Dr. Groß: Durch ein Röntgenbild oder eine Ultraschalluntersuchung lassen sich die Diagnose sichern und andere Erkrankungen ausschließen. Die Therapie richtet sich nach der Phase der Erkrankung und der Größe des Kalkherdes: Bei geringen Beschwerden oder kleinen Kalkherden helfen oft eine Bewegungstherapie, Schmerztabletten oder antientzündliche Mittel. Im akuten Stadium sind Injektionen mit entzündungshemmenden Mitteln sinnvoll. Bei großen Kalkherden oder länger andauernden Beschwerden ist die Entfernung des Kalks angezeigt. Dies ist mit einer Operation, einer Stoßwellenbehandlung oder der Nadel-Lavage möglich. Die Operation gilt als der Goldstandard, um den Kalk zu entfernen, neue Studien konnten jedoch zeigen, dass die mikroinvasive Nadelbehandlung nahezu gleichwertige Ergebnisse erzielt – bei geringeren Kosten und Risiken.

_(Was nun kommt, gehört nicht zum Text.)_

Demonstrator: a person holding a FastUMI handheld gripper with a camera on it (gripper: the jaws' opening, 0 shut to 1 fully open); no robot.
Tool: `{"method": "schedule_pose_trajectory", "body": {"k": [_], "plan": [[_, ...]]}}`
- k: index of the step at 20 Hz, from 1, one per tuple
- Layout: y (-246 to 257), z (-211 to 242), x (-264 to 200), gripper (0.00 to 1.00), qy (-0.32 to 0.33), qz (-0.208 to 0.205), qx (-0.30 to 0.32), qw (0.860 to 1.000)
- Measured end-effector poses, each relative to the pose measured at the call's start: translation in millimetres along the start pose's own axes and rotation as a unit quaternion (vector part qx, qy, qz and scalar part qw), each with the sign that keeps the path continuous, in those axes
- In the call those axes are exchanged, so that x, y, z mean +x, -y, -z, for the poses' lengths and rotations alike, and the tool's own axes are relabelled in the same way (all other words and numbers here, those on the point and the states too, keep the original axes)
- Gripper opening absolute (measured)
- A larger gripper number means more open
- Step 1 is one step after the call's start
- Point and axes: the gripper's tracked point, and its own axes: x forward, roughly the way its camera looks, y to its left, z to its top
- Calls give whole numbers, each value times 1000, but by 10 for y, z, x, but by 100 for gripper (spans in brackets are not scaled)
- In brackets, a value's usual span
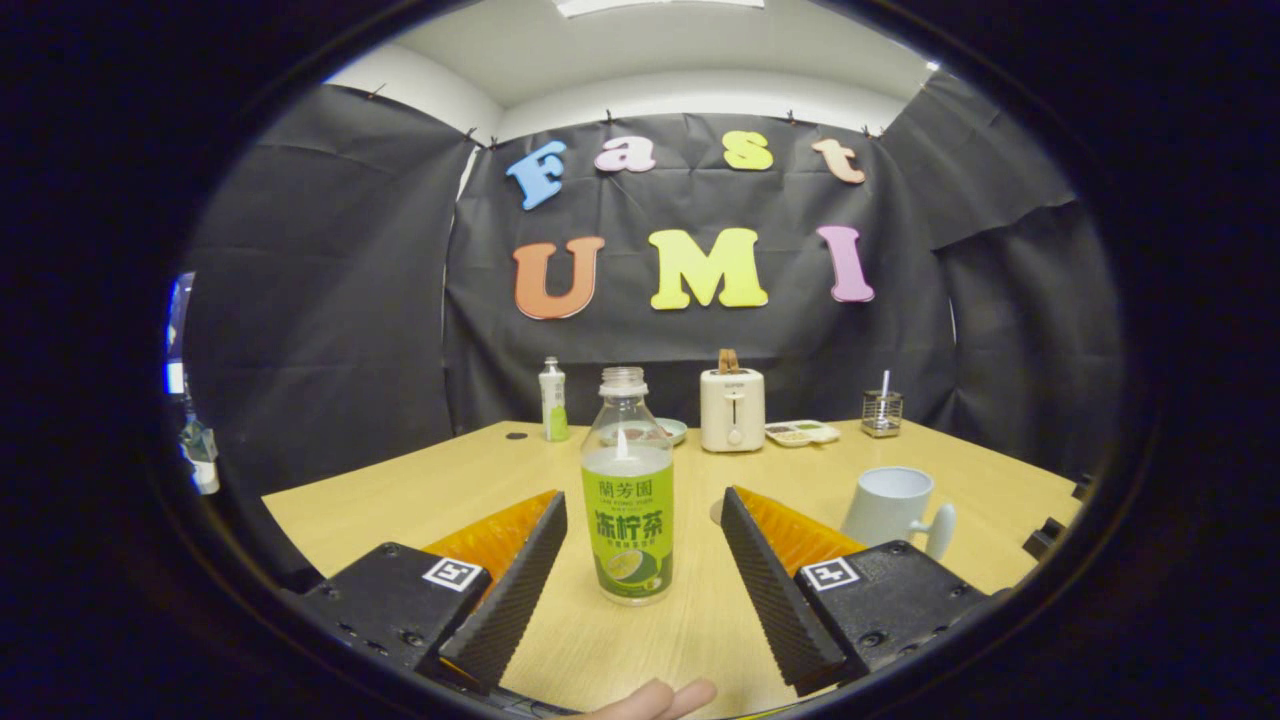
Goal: Take the bottle from table, then pour the juice into the cup, finally place the bottle on the coaster
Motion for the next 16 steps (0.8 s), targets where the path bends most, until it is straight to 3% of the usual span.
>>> {"method": "schedule_pose_trajectory", "body": {"k": [9,16], "plan": [[-98,-149,393,100,4,0,-19,1000],[-27,-130,730,100,-28,21,24,999]]}}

jameda: Warum wird die Nadel-Lavage dann so selten angewandt?
Dr. Groß: Da sich die meisten Ärzte auf die operative Therapie oder Stoßwellenbehandlungen spezialisiert haben, führen nur wenige deutsche Ärzte die Nadel-Lavage durch. Ein weiterer Grund für die geringe Verbreitung liegt sicher auch an den hohen Anschaffungskosten für ein hochauflösendes Ultraschallgerät. Auch die Stoßwellentherapie ist ein sehr schonendes Verfahren und lindert die Schmerzen, führt aber nur bei ca. 40 Prozent der Fälle zur vollständigen Entfernung des Kalkes.

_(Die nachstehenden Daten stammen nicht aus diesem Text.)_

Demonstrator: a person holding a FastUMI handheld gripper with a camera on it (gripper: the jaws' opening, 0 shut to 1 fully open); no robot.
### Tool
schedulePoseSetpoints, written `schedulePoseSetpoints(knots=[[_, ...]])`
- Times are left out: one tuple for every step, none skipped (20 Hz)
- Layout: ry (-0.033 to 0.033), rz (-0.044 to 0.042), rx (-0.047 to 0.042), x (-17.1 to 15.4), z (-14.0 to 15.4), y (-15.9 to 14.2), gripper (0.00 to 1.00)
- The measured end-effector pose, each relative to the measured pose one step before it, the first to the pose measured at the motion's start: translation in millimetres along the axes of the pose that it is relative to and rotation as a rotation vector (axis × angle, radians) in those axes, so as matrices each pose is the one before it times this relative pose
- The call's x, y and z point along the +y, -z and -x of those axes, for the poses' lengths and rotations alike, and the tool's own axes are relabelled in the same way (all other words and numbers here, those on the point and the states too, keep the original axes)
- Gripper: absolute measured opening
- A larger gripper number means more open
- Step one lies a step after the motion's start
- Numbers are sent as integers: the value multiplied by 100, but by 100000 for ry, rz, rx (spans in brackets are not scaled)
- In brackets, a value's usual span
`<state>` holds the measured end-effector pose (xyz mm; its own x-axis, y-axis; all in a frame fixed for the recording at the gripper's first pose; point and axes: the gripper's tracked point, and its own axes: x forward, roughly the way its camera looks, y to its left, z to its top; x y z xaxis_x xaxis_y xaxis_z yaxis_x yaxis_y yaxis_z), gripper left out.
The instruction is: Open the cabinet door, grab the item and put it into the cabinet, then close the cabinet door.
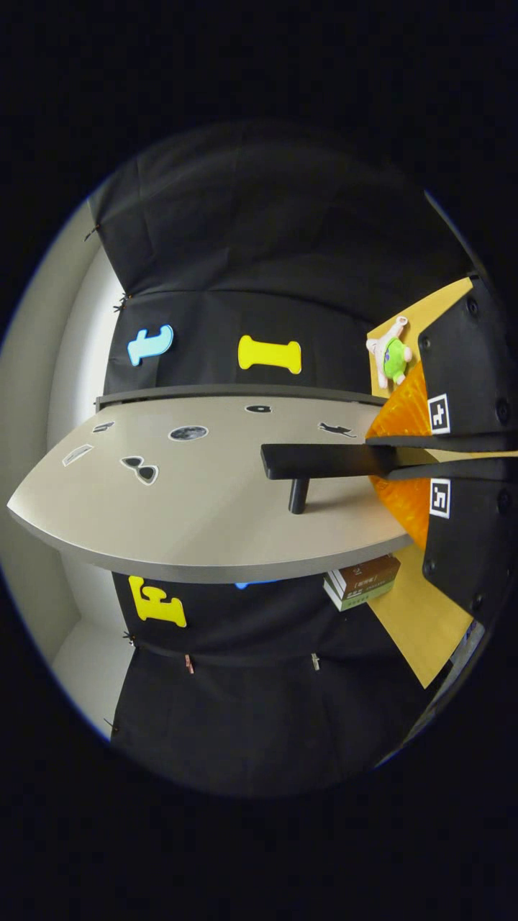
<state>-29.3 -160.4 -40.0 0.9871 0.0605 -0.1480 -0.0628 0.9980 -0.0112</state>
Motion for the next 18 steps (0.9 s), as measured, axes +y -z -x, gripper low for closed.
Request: schedulePoseSetpoints(knots=[[1151, -503, -355, -687, -1, -91, 8], [724, -460, -423, -618, 101, -136, 7], [799, -580, -113, -745, 105, -109, 7], [1167, -299, -288, -869, 127, -125, 7], [1382, 119, -131, -908, 61, -5, 7], [1274, -142, 98, -764, 46, -13, 7], [1100, -387, 91, -937, 62, 26, 7], [912, -678, 56, -899, 253, 30, 7], [1028, -734, -43, -1115, 356, 13, 7], [1207, -532, 103, -114, -110, 19, 7], [1144, -134, 186, -408, 114, 162, 7], [829, -349, 278, -578, 225, 88, 6], [443, -633, 164, -726, 357, 62, 5], [528, -598, -32, -455, 392, 41, 5], [215, -557, -125, -356, 273, 88, 5], [-65, -324, -114, -185, 361, 61, 5], [331, 118, -327, -172, 505, 21, 5], [309, 594, -379, -42, 464, -80, 5]])
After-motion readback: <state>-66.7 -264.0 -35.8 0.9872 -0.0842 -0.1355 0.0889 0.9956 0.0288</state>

jameda: Warum sich Kalkschultern bei manchen Menschen entwickeln, ist noch nicht eindeutig geklärt. Durchblutungsstörungen oder Überlastungen könnten die Ursache sein. Lassen sich Kalkschultern also vorbeugen, indem Patienten mit Massagen und Gymnastikübungen ihre Durchblutung verbessern oder Überbelastungen vermeiden? Spielt auch die Ernährung eine Rolle?
Dr. Groß: Es gibt keine wissenschaftlichen Hinweise, dass Salben oder eine spezielle Ernährung Auswirkungen auf die Entwicklung einer Kalkschulter haben. Vorbeugend wirken Dehnübungen, die zu einer Verbesserung der Beweglichkeit des Gelenkes führen und damit den Druck auf die Sehnen reduzieren. Auch die Körperhaltung spielt eine Rolle: Wenn Patienten die Brustwirbelsäule aufrichten und die Schulterblätter zusammenbringen, entlasten sie ihre Schultern. So können sie viele Schulterprobleme verhindern, zum Beispiel auch das sogenannte Impingementsyndrom, das viel zu häufig operiert wird.

jameda: Vielen Dank für das Gespräch!